### Exercise objective
Every line of the listing that holds the word "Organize" should be returned.

⁂

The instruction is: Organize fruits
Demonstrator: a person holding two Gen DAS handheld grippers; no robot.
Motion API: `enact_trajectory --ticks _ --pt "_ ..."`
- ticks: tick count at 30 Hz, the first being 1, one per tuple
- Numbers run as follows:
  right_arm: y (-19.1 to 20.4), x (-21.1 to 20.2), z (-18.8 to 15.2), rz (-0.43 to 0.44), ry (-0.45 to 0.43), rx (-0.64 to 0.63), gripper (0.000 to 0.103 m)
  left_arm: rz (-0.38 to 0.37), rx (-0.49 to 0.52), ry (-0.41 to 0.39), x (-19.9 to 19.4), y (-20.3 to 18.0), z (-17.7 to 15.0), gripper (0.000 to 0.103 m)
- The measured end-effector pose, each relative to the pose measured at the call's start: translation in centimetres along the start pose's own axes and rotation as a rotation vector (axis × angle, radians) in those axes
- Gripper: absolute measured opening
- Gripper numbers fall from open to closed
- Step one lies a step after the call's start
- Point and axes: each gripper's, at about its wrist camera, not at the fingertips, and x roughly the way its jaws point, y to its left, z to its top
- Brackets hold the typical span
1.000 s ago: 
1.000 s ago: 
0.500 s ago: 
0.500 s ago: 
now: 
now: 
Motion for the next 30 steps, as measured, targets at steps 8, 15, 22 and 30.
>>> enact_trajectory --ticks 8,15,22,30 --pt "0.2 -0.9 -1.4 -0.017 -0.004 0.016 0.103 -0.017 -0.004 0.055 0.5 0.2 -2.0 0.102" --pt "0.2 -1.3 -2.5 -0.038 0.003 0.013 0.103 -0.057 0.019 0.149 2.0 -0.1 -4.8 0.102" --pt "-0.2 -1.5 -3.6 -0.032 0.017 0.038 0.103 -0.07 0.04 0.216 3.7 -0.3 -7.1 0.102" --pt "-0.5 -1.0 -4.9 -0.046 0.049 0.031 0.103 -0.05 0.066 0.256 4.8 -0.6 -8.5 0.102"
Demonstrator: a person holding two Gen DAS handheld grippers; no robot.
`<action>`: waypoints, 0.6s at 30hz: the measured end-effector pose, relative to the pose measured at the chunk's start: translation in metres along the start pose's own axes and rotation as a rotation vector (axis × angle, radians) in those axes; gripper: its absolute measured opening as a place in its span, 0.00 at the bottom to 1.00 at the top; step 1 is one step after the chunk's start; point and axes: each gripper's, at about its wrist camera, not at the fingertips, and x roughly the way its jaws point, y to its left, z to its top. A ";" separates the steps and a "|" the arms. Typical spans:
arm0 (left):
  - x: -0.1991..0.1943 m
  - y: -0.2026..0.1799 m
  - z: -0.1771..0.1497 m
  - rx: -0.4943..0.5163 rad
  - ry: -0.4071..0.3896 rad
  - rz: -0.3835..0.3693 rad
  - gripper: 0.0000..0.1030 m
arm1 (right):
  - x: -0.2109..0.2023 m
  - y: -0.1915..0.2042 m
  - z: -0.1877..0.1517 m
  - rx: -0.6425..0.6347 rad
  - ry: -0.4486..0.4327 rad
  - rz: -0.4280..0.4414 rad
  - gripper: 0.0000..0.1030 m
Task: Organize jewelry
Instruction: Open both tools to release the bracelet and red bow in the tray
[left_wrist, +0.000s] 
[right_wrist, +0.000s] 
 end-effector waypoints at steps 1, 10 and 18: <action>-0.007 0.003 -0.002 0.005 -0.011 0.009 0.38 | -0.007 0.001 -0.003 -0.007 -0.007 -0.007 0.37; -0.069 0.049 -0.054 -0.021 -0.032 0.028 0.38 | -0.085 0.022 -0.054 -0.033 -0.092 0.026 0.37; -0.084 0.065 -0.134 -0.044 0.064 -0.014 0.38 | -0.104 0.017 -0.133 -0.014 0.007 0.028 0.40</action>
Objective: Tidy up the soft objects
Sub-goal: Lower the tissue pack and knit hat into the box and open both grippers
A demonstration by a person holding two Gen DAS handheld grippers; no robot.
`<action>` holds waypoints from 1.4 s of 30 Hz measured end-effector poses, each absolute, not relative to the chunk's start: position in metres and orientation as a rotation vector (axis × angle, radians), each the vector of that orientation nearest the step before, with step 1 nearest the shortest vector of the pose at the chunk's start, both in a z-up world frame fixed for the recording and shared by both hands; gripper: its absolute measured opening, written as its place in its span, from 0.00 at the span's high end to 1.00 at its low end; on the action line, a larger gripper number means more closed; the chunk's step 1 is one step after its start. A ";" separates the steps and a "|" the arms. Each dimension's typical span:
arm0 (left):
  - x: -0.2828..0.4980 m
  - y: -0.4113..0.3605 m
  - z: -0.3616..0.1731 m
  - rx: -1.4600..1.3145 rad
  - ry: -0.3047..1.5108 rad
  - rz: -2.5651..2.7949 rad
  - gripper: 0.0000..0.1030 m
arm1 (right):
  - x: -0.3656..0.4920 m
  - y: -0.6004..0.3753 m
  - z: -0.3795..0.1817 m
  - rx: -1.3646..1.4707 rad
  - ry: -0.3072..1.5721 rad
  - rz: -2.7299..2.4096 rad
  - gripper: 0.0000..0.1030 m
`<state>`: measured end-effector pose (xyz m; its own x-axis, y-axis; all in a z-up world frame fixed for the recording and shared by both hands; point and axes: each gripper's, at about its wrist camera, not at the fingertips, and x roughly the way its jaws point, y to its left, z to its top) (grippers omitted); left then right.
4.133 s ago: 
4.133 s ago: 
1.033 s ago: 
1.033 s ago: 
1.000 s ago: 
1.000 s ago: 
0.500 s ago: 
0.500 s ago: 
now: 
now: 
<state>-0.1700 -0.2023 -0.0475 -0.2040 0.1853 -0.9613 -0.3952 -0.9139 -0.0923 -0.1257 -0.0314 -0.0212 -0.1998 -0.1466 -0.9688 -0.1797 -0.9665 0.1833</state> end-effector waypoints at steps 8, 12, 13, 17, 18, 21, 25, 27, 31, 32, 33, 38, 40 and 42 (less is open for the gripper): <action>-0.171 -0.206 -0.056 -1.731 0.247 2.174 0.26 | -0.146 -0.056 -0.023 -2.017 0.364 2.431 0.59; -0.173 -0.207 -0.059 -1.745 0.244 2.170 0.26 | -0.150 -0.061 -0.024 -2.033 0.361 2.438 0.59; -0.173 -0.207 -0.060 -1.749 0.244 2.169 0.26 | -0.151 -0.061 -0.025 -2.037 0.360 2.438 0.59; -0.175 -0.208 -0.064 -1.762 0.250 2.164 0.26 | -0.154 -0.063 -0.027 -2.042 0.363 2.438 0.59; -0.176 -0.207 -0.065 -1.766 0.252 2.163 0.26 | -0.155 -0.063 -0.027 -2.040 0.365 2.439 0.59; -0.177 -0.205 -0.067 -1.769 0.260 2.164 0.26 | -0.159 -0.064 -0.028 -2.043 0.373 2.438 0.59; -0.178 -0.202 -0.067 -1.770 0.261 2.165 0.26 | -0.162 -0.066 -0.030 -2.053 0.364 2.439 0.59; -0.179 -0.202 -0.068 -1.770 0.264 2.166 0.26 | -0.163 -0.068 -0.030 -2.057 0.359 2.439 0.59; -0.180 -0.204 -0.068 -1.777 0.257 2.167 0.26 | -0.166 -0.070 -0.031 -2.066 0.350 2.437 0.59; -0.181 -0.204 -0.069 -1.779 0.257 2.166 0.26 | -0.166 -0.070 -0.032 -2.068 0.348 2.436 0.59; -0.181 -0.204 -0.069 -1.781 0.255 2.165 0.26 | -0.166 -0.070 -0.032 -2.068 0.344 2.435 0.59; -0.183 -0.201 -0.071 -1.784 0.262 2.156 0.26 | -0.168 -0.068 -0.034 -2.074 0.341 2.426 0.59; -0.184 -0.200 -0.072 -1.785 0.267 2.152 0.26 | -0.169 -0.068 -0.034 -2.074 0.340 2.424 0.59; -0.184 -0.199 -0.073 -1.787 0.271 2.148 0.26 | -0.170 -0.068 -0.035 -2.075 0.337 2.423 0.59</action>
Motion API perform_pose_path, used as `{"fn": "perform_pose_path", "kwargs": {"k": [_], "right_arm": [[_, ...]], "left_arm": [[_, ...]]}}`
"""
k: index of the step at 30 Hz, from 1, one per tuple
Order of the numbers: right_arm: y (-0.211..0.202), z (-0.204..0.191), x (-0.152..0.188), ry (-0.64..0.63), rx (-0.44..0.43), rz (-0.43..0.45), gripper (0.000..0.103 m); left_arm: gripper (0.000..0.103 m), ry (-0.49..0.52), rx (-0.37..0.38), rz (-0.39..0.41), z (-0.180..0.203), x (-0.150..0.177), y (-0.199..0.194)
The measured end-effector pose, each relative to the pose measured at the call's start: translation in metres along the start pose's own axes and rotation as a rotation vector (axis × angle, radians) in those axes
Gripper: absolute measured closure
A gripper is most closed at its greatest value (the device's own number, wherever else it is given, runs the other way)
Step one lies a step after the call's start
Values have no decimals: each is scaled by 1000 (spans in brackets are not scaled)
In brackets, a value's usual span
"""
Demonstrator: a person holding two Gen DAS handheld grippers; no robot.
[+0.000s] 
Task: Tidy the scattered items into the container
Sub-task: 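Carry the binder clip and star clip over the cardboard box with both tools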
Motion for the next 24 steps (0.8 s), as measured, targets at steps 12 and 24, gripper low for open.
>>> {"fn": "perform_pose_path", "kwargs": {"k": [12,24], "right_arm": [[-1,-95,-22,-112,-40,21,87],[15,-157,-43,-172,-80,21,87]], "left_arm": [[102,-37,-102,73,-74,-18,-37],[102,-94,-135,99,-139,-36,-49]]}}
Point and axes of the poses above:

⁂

### Expected answer
The instruction is: Organize fruits
Task: Organize jewelry

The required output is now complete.